When Captain James Stirling and his crew sailed along the Swan River in 1827, they entered a verdant land of cypress trees and peppermints, vivid against a backdrop of dark blue mountains. Little did they know they had arrived at the tail end of the highest period of rainfall since the 1660s, and that their hopes for a new life on the other side of the world would be pitted against the naturally dry and infertile conditions of the South-West. For this corner of Australia is an ecological rarity – one of only a few old, climatically buffered, infertile landscapes (OCBILs for short) in the world. OCBILs are unique, in that unlike young, often disturbed, fertile landscapes (YODFELs), the plants and animals in this area have adapted to thrive without the phosphorous, nitrogen, and potassium normally required for life. The original inhabitants of the South- West, the Noongar people, have been aware of this for thousands of years, and likewise adapted to live with soils that are three-to-four million years old. Australia’s white settlers in contrast, who came from European soils less than 45,000 years old, attempted to live without this awareness. But the South-West of Australia ‘is no pastoral idyll. This is a land that requires recognition of hard and ancient truths’ (p.50).
Wilson’s thesis in Stepping Off: Rewilding and Belonging in the South-West is that we’ve inherited a sort of collective amnesia about our place, and when we are disconnected from our knowledge of place, we are disconnected from ourselves. This is not a treatise on ‘new age’ spirituality; Wilson’s argument is grounded in plant biology, ecology, agriculture, economics, and human history. We cannot afford to live here as if we were living just anywhere, he argues. The solution Wilson offers is ‘rewilding’, the restoration of native flora and fauna systems – but also a personal rewilding, a sense of knowing where you live, and allowing that to influence how you live. Thus, while Wilson focuses on the South-West, the challenge of rewilding is broader, universal.
Wilson begins with a broad geological and ecological history of the South-West (chapters 1 and 2), that, like all good natural history writing, will make the local reader or visitor want to go outside and see for themselves the plants and birds shaped by overlapping bioregions that subvert the rules of biodiversity. He moves on to explore the South-West through the eyes of the local Noongar people (chapter 3), musing on different cultural conceptions of hearth and home, and the manner of Noongar interaction with the land for tens of thousands of years; and then we see the South-West again, this time through the eyes of military men (chapter 4). Wilson’s own great-great-great grandfather was one of the first settlers in Fremantle, and it is clear that Wilson understands his own place in the history of this region (chapter 5).
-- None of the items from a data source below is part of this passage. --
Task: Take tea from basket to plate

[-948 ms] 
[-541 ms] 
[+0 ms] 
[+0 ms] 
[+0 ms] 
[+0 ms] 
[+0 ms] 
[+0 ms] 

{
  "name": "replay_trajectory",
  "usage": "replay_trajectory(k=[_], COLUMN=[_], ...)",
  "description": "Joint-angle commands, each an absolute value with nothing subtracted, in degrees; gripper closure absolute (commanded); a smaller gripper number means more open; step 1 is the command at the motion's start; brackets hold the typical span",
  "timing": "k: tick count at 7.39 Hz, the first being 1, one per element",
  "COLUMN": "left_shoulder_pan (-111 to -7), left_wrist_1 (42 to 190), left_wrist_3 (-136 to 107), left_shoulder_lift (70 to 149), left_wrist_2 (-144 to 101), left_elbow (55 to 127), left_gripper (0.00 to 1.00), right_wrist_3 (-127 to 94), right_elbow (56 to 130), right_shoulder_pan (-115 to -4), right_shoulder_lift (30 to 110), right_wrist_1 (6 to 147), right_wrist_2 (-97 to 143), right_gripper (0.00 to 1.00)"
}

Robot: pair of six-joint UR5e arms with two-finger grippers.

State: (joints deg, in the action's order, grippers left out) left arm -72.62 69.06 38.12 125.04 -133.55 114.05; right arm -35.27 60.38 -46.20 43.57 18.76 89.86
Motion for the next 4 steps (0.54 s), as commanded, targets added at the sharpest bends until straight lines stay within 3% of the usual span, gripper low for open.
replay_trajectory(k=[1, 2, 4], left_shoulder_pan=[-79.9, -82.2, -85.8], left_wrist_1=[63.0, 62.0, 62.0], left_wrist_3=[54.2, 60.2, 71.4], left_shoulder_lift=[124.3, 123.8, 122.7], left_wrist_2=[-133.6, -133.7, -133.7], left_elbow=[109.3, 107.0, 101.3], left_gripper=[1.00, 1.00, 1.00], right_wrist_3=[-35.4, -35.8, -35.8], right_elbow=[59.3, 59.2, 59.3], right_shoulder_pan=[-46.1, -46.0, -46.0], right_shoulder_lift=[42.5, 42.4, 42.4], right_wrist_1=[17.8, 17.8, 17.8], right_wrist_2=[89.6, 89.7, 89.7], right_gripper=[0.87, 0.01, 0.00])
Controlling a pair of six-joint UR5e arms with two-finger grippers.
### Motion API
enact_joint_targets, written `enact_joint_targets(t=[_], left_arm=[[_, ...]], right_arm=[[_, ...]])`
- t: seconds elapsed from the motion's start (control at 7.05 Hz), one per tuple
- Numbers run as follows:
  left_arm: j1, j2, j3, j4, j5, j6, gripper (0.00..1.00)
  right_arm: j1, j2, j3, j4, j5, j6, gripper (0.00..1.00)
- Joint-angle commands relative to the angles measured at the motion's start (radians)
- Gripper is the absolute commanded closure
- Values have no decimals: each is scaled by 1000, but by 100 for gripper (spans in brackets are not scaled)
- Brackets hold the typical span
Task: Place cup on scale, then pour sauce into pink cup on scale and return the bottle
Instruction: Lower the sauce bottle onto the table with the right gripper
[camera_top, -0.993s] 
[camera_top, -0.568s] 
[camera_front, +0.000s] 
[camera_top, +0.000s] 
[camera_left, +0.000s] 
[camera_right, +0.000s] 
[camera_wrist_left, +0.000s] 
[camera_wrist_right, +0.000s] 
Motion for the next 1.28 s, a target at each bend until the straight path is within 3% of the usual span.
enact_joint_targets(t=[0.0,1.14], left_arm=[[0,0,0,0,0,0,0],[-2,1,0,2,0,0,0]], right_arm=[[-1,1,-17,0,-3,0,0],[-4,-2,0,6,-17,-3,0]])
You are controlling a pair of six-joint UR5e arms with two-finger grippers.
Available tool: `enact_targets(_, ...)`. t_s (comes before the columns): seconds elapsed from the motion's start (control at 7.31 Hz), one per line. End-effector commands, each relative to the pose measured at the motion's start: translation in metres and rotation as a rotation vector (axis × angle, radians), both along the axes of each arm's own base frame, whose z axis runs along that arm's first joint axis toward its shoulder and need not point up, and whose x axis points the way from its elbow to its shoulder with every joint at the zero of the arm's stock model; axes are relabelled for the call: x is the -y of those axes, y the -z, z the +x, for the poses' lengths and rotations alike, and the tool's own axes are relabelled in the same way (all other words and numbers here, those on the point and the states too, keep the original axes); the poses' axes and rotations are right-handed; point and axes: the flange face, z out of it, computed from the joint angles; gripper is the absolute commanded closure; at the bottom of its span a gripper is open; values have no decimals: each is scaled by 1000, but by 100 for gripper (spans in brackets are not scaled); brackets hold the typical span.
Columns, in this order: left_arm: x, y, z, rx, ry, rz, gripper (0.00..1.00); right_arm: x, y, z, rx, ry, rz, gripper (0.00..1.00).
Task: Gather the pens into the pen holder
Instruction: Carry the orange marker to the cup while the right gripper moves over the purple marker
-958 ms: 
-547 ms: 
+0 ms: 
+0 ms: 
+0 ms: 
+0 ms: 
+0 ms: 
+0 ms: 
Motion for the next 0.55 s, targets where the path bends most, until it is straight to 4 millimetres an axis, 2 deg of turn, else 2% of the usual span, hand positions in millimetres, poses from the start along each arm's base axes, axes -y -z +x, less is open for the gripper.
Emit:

What does it mean to be affluent? Wilson asks, as he details how the newcomers to the South-West intensively farmed and logged the land to satisfy an abstract economy (chapter 6), and how the suburbs of Perth expanded from a town of wetlands and wildlife to a city built around (unsustainable) freeways and highways (chapter 7), its inhabitants unware of anything different. The effects of this development are further explored in terms of the wheatbelt, forest, and animal life (chapters 8, 9, and 10).
The rest of the book is dedicated to the process of ecological and personal rewilding, and from diagnosing the damaging impact set in motion by settlers and British immigrants, who were unreceptive to the ‘reality of newness’ (p. 226) of this country, Wilson turns to a story of hope: ‘Hope’, as evolutionary biologist and botanist Stephen Hopper puts it, that ‘only ends when the last plant dies’ (p. 218). We can learn from Noongar culture about how to live sustainably in this corner of Australia, developing ‘kalip’—a Noongar word that might be appropriately translated as ‘bioregional consciousness’ (p. 232) by paying attention to and learning about our immediate environment, and exploring the surrounding national parks and forests that are here for all of us. In doing this, we can make different or at least informed choices about the pets we keep, the food we eat, the gardens we grow, the leisure activities we enjoy.
The scope of this book is ambitious—in turn flying high over four billion years of Australia’s South-West environmental history, then swooping low to examine a flower growing in a suburban Perth garden—but in knowing when to provide detail and when to summarise, Stepping Off leaves the reader more grounded, more curious, and more aware.